The scoping review informs a co-design process of a complex intervention
Given the high rates of relapse and residual symptoms for patients with MDD following transitioning from outpatient mental health services to primary care, new strategies to promote continued recovery are required. A promising method is to develop an intervention that promotes continued recovery from MDD for patients transitioning. This scoping review is one part of an ongoing stakeholder co-design project (S1 Appendix) located in the Capital Region of Denmark. In the present review, stakeholders are involved in the design and conduct of the review. Other activities involved in the co-design process include individual interviews, focus groups, and workshops with stakeholders. The overall aim of the co-design project is to develop a complex intervention that promotes recovery from MDD for patients transitioning (S1 Appendix) from outpatient mental health services to primary care. Following the development of the intervention, we plan to test the intervention over a series of feasibility studies [68–70].
Objective
The proposed scoping review aims to systematically scope, map and identify the evidence and knowledge gaps on interventions that aims to promote recovery from MDD for patients transitioning from outpatient mental health services to primary care.
Research questions (RQs):
RQ1: What characterizes studies conducted in the area in terms of settings, aims and methods?
RQ2: How do studies define, measure, and report recovery from depression?
RQ3: What is the content, implementation, and the most important contextual elements of the interventions in the identified studies?
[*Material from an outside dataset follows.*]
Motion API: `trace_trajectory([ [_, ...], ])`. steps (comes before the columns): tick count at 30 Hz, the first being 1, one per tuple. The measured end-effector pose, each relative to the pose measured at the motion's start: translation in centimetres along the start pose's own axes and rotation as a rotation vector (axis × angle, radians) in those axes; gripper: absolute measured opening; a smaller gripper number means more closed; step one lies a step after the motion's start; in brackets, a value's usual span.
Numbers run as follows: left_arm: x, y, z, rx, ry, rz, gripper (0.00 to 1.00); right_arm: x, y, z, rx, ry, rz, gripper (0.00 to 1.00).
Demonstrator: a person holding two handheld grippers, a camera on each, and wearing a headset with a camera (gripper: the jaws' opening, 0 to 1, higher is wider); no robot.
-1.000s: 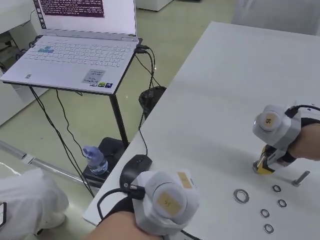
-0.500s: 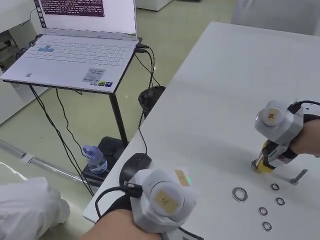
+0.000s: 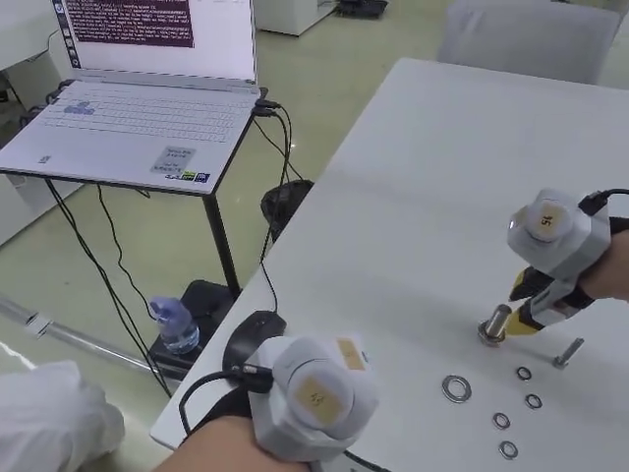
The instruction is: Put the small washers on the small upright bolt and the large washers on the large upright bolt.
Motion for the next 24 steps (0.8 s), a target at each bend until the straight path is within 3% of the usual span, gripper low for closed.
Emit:
trace_trajectory([
  [8, -0.1, 0.0, 0.1, -0.002, 0.01, -0.002, 0.78, -1.4, -0.7, 0.2, 0.004, -0.018, 0.005, 0.32],
  [19, 0.1, 0.1, 0.1, -0.006, 0.013, -0.008, 0.78, -3.8, 0.0, 0.8, 0.035, -0.039, 0.041, 0.32],
  [24, 0.0, 0.2, 0.7, 0.018, 0.015, -0.005, 0.8, -4.7, 0.3, 0.9, 0.04, -0.057, 0.061, 0.33],
])
Point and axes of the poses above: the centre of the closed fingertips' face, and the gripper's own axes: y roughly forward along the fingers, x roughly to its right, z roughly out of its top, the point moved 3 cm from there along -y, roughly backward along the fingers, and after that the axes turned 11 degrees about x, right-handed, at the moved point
RQ4: What are the findings of the identified studies as to what promotes recovery from depression and which aspects promote the process?
Hypothesis: We expect to find few studies that aim to promote recovery from MDD for patients transitioning from outpatient mental health services to primary care. In addition, we assume that studies use a diversity of designs and methods to assess the effects of recovery interventions. In recent years, the concept of recovery has become increasingly important in the mental health field. Therefore, we expect to find that definitions of the concept of recovery are very different across studies in the area. Finally, we expect to find different types of interventions that we are able to describe in terms of their content, implementation strategies and contextual factors important for promoting recovery from MDD.
Materials and methods
Scoping reviews are methodologically rigorous in their approach to examining the extent, range, and nature of research activity in a particular field. The methodology is particularly useful for identifying and synthesizing the best available evidence that spans a vast conceptual and methodological range in the health disciplines [71–75], as is the case within this research area.
The first framework for conducting a scoping review was proposed by Arksey and O’Malley [71]. Extensions of this framework were later provided by Levac et al. [72]. These initial attempts have guided many researchers, but a lack of methodological clarity continues to exist. In response to ongoing concerns about the scoping review methodology, the Joanna Briggs Institute (JBI) guidance for scoping reviews was developed by a working group of methodological experts and first published in 2015 [73], and updated in 2017, 2020 [74, 76] and latest in 2022 [77].
This proposed scoping review will follow the latest methodological guidance by the JBI [77] in tandem with the Preferred Reporting Items for Systematic reviews and Meta-Analysis—extension for Scoping Reviews (PRISMA-ScR) checklist [78] (S2 Appendix).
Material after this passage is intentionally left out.